Sunday 8 July 2018

Ober heath hide

This shooters hide, camouflaged amongst a few young trees, is the largest I've come across in the forest. They're usually one person affairs, although this one could easily accommodate 2 or 3 shooters, and makes a perfect rest spot with excellent views (you have to ignore the 'no public' sign, but that's not hard). People have asked 'why are the forest deer shot?'.  Well, it because nothing is as natural as it looks, the forest landscapes you see have been created over millennia of human exploitation and manipulation. Or to put it bluntly...it's not natural. Heathland, was created when agriculture was adopted (in some places it would have been an existing niche environment, subsequently expanded) and the wild wood cleared, the soils productivity failed quickly and more wild wood was cleared. Heath once spread over huge areas of Britain, although now it's becoming an increasingly rare and protected environment.
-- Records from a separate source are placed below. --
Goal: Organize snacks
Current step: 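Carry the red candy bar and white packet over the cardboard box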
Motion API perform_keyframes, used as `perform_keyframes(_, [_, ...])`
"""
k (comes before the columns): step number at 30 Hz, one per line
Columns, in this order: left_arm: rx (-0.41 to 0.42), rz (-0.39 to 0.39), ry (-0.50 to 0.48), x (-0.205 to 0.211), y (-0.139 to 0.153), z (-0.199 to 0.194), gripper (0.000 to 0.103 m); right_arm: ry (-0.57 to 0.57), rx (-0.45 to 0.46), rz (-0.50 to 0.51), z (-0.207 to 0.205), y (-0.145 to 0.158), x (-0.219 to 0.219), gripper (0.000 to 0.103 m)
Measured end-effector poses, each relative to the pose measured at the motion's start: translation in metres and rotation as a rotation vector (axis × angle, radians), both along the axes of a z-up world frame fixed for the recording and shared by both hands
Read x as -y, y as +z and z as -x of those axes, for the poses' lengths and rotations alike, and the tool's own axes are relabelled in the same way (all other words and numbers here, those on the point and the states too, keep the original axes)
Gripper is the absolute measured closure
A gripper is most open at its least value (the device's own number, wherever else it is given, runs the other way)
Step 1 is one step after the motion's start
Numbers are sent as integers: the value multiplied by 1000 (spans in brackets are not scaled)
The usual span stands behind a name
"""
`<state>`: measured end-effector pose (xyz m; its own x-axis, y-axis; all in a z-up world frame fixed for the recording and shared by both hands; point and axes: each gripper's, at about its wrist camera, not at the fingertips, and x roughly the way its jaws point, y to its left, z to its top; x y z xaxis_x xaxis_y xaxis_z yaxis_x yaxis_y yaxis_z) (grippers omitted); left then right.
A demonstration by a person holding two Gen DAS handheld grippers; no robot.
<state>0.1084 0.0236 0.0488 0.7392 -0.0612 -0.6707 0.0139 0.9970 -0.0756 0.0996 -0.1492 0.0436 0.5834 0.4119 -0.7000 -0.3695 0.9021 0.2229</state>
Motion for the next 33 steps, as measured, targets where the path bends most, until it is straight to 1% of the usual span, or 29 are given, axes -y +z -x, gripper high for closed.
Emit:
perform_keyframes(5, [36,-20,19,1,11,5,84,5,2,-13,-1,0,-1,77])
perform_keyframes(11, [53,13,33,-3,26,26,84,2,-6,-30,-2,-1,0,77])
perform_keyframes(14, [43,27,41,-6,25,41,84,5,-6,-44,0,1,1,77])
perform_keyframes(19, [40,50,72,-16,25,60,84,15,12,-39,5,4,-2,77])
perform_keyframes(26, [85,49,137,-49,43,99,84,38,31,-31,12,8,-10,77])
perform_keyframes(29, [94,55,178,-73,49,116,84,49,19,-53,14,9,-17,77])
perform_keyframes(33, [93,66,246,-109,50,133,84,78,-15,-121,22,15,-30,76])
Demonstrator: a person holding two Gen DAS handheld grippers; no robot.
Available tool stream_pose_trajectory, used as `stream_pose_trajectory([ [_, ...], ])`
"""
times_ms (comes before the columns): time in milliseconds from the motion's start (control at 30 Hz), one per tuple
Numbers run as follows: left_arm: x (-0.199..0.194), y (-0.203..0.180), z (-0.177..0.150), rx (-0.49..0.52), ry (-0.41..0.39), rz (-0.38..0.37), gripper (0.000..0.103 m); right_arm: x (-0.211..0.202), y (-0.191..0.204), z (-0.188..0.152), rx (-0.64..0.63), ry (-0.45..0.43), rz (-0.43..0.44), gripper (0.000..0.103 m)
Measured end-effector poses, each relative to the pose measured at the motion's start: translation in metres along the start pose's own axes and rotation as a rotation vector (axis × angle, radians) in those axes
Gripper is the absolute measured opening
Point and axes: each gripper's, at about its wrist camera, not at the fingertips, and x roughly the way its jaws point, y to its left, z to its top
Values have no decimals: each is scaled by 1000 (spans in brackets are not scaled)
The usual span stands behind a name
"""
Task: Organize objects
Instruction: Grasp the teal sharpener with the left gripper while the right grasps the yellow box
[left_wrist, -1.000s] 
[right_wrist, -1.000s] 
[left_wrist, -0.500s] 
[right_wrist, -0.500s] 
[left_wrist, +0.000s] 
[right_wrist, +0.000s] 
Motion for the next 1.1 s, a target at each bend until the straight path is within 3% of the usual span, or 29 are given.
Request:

If it's not managed nature would once again assert herself, improving the impoverished soils, reinstating woodland, and heathland would disappear or return to niche pockets. Controlling the deer population is part of that management, as another aspect of our historical interfering was the disruption of natural equilibrium through the extermination of species. Once wolves, along with hunting, would have managed deer populations, now they need to be regularly culled.  The New Forest authority are performing a balancing act, they need conditions just so. They need natures attempts at reforestation curbed, although not to the extent of no new reforestation. Nature once had it sorted.  But we had to stick our oar in, we really are a disruptive and destructive species.